▸ Try it: Reproduce word for word the lines between those holding "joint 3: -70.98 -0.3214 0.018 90" and "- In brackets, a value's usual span", inclusive, and nothing else from the data below.
(Beginning of Available data)
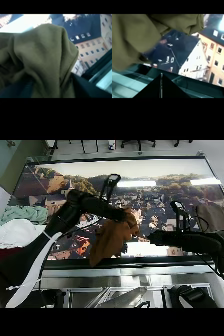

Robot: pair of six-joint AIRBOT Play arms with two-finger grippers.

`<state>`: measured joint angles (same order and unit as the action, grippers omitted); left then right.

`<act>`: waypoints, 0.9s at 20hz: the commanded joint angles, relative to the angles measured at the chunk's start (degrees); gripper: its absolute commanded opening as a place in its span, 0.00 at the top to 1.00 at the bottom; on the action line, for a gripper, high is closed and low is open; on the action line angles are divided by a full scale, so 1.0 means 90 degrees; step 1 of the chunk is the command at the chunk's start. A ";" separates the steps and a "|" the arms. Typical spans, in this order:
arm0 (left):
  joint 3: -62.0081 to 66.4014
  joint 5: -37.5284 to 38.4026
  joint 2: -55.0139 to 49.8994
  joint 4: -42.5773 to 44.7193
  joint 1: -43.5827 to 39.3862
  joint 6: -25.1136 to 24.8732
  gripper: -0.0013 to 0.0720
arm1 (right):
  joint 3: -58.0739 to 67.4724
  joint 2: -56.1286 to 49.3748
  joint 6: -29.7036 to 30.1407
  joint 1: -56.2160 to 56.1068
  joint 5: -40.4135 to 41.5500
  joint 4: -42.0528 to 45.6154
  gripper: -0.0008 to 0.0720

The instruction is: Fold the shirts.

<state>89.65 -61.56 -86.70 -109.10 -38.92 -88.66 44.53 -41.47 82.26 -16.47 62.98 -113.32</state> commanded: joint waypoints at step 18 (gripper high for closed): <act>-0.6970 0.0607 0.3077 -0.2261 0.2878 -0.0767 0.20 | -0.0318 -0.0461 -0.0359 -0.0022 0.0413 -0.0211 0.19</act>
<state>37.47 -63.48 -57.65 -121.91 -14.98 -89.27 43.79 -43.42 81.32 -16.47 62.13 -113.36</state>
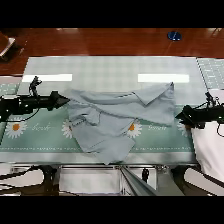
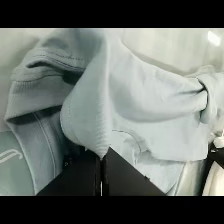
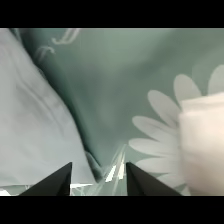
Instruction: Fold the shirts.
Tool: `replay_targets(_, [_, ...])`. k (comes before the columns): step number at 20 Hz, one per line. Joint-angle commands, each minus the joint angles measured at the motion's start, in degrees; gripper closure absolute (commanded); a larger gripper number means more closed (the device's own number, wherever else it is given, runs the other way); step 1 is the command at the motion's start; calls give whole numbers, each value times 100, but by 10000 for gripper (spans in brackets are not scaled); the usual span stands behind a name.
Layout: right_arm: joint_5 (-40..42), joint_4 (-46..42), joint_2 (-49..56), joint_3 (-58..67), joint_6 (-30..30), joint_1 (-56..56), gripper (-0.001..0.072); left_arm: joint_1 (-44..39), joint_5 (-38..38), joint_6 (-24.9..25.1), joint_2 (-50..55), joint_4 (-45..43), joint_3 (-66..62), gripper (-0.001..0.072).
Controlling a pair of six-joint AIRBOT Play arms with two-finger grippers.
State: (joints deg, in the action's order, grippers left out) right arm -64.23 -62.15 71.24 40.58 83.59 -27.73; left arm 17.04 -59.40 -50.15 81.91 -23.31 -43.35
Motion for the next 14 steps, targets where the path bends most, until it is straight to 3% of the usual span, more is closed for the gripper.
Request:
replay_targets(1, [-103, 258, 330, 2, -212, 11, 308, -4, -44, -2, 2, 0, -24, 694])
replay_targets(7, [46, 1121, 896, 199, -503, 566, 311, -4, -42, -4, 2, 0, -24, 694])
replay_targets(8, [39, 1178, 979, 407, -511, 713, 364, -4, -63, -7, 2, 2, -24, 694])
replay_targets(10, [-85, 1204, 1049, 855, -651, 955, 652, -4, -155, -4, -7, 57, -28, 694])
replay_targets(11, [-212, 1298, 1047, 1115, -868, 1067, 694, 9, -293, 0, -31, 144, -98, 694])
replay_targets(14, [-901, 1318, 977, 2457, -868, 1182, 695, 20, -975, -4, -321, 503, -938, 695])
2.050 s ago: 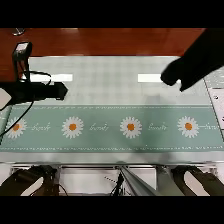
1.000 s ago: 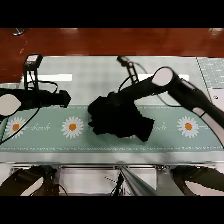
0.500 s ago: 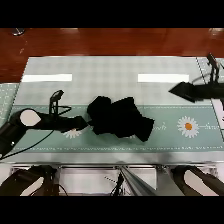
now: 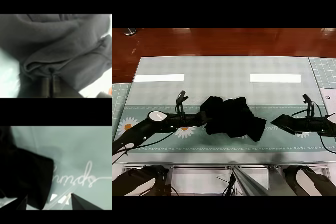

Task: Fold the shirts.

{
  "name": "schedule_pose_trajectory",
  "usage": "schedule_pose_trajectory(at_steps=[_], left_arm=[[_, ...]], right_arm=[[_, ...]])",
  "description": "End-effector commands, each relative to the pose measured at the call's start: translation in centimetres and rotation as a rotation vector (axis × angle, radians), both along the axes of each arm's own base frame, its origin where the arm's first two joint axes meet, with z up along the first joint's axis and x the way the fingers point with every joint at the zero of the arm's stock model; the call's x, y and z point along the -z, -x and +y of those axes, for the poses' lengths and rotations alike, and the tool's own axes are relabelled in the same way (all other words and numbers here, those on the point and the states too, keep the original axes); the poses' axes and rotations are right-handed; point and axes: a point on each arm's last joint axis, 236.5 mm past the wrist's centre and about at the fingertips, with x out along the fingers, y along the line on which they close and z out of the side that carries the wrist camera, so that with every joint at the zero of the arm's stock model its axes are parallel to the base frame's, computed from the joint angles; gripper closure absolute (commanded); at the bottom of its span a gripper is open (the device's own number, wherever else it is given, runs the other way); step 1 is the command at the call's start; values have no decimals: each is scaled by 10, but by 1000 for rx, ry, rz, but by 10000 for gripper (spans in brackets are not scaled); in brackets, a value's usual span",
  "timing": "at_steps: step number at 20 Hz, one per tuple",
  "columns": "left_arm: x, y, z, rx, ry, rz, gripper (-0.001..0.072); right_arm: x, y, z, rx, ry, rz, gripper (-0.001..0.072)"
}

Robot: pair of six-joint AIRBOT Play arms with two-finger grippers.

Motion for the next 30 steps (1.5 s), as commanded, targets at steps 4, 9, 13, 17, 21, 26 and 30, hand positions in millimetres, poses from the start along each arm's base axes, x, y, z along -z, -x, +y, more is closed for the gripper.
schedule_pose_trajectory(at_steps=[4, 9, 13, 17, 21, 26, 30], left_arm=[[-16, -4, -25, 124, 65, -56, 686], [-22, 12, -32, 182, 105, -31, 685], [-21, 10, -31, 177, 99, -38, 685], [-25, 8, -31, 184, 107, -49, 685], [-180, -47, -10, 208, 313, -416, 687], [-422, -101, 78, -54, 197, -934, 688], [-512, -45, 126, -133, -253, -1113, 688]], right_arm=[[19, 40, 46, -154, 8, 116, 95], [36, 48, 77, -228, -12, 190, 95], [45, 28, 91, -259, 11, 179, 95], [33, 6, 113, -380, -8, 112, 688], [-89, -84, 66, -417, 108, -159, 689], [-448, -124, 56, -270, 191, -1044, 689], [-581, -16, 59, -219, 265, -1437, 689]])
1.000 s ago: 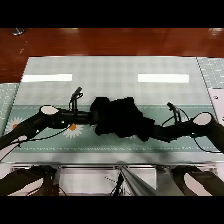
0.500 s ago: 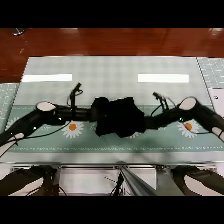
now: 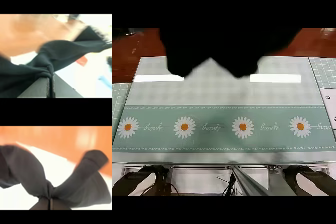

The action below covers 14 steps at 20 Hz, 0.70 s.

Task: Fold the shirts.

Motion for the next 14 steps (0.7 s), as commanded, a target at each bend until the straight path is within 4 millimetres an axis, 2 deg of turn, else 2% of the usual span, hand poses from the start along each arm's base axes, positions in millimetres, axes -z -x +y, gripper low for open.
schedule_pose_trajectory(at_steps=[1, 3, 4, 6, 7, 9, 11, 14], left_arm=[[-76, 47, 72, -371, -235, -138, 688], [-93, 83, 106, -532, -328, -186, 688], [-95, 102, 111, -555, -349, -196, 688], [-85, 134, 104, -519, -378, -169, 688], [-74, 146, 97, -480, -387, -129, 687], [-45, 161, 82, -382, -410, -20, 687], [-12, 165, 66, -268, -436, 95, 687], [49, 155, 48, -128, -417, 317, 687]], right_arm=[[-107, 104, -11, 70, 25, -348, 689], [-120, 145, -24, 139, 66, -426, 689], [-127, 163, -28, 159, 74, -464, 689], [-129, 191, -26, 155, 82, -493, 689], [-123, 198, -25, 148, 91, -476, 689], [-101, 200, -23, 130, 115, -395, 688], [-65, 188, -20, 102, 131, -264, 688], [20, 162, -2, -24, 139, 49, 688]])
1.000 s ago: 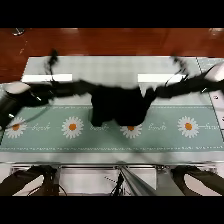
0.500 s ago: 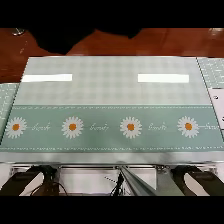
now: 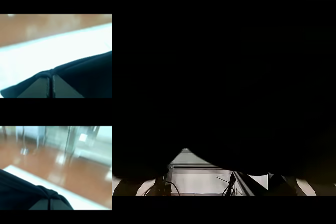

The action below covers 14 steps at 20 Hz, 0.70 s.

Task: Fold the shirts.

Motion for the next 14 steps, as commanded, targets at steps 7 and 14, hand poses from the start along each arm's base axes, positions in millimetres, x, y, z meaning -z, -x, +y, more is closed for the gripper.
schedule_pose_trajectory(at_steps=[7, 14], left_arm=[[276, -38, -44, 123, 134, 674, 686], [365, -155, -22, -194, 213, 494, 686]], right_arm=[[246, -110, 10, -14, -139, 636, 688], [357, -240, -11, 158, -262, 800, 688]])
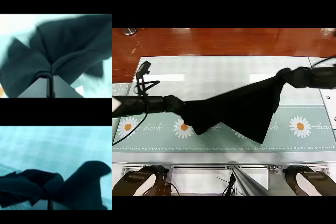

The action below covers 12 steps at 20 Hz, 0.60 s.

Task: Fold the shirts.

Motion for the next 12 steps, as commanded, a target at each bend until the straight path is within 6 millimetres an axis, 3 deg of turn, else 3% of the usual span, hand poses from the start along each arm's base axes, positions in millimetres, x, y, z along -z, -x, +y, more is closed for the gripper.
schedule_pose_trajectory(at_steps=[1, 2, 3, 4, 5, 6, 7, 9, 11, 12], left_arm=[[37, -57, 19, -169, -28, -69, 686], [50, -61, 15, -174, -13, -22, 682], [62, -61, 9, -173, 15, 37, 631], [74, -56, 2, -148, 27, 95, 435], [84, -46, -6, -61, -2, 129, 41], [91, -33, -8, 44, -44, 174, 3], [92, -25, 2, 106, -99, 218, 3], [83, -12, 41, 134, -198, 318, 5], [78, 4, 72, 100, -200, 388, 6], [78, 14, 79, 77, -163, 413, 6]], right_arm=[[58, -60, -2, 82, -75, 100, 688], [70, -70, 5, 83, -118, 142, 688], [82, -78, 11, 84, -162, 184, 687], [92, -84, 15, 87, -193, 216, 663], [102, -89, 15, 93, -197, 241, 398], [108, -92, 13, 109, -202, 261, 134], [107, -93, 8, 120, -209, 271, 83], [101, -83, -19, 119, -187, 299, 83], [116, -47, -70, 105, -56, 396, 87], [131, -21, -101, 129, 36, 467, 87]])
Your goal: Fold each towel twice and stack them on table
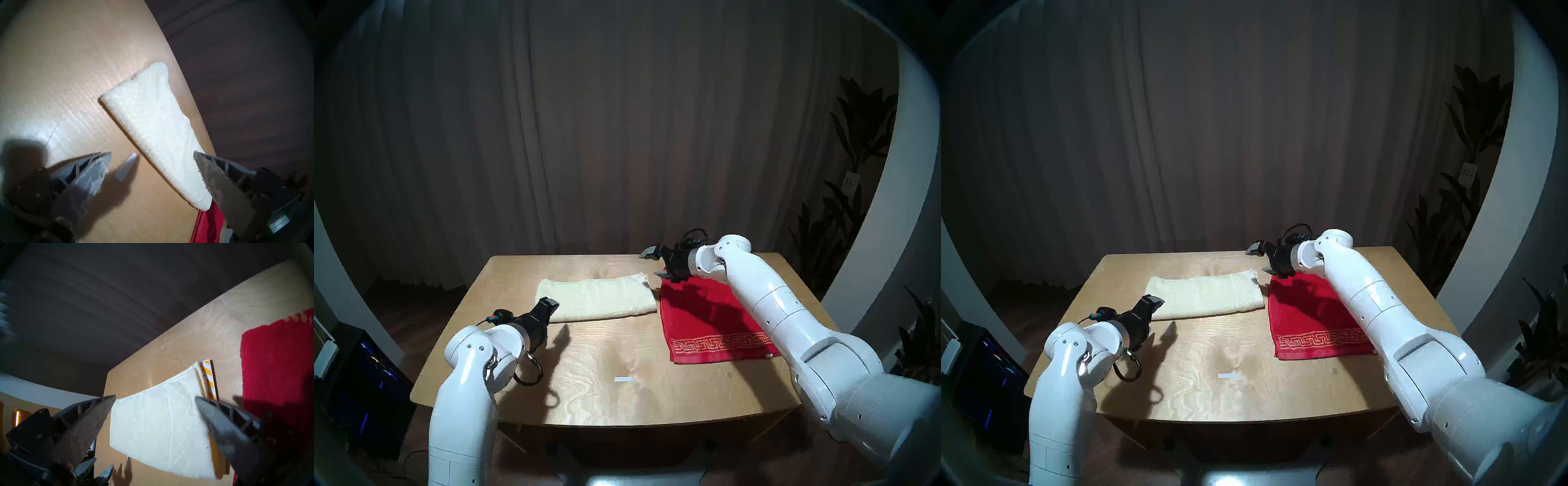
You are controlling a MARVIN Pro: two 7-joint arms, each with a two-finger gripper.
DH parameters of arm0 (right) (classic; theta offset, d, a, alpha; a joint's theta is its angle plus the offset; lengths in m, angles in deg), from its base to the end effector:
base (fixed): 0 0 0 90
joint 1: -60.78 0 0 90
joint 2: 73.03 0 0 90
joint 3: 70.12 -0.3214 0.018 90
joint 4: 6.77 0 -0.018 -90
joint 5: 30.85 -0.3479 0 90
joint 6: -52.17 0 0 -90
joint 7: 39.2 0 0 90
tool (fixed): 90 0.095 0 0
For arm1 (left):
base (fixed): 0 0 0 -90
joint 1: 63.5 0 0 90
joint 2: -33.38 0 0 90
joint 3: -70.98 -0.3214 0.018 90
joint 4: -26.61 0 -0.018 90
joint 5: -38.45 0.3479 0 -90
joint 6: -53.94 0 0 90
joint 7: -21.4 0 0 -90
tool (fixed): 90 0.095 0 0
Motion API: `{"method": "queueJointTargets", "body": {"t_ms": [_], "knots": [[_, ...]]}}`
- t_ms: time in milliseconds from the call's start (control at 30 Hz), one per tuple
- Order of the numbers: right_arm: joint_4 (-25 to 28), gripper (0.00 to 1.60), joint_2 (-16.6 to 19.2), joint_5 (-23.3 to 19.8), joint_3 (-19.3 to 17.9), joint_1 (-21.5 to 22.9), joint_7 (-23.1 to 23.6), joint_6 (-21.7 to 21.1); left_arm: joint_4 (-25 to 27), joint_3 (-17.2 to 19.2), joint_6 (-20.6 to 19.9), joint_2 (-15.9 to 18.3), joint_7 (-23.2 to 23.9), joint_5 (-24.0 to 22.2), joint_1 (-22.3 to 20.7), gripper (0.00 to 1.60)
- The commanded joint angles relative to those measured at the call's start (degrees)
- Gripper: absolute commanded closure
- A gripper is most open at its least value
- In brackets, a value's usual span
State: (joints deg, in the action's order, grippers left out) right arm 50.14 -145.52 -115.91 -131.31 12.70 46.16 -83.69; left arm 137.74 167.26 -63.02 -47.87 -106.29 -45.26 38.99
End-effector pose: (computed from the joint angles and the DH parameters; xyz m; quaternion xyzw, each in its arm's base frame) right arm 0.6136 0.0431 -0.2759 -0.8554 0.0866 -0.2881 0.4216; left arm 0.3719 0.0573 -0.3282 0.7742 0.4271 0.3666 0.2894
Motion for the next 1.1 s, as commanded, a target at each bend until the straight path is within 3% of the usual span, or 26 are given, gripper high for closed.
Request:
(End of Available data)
▸ Written solution:
joint 3: -70.98 -0.3214 0.018 90
joint 4: -26.61 0 -0.018 90
joint 5: -38.45 0.3479 0 -90
joint 6: -53.94 0 0 90
joint 7: -21.4 0 0 -90
tool (fixed): 90 0.095 0 0
Motion API: `{"method": "queueJointTargets", "body": {"t_ms": [_], "knots": [[_, ...]]}}`
- t_ms: time in milliseconds from the call's start (control at 30 Hz), one per tuple
- Order of the numbers: right_arm: joint_4 (-25 to 28), gripper (0.00 to 1.60), joint_2 (-16.6 to 19.2), joint_5 (-23.3 to 19.8), joint_3 (-19.3 to 17.9), joint_1 (-21.5 to 22.9), joint_7 (-23.1 to 23.6), joint_6 (-21.7 to 21.1); left_arm: joint_4 (-25 to 27), joint_3 (-17.2 to 19.2), joint_6 (-20.6 to 19.9), joint_2 (-15.9 to 18.3), joint_7 (-23.2 to 23.9), joint_5 (-24.0 to 22.2), joint_1 (-22.3 to 20.7), gripper (0.00 to 1.60)
- The commanded joint angles relative to those measured at the call's start (degrees)
- Gripper: absolute commanded closure
- A gripper is most open at its least value
- In brackets, a value's usual span

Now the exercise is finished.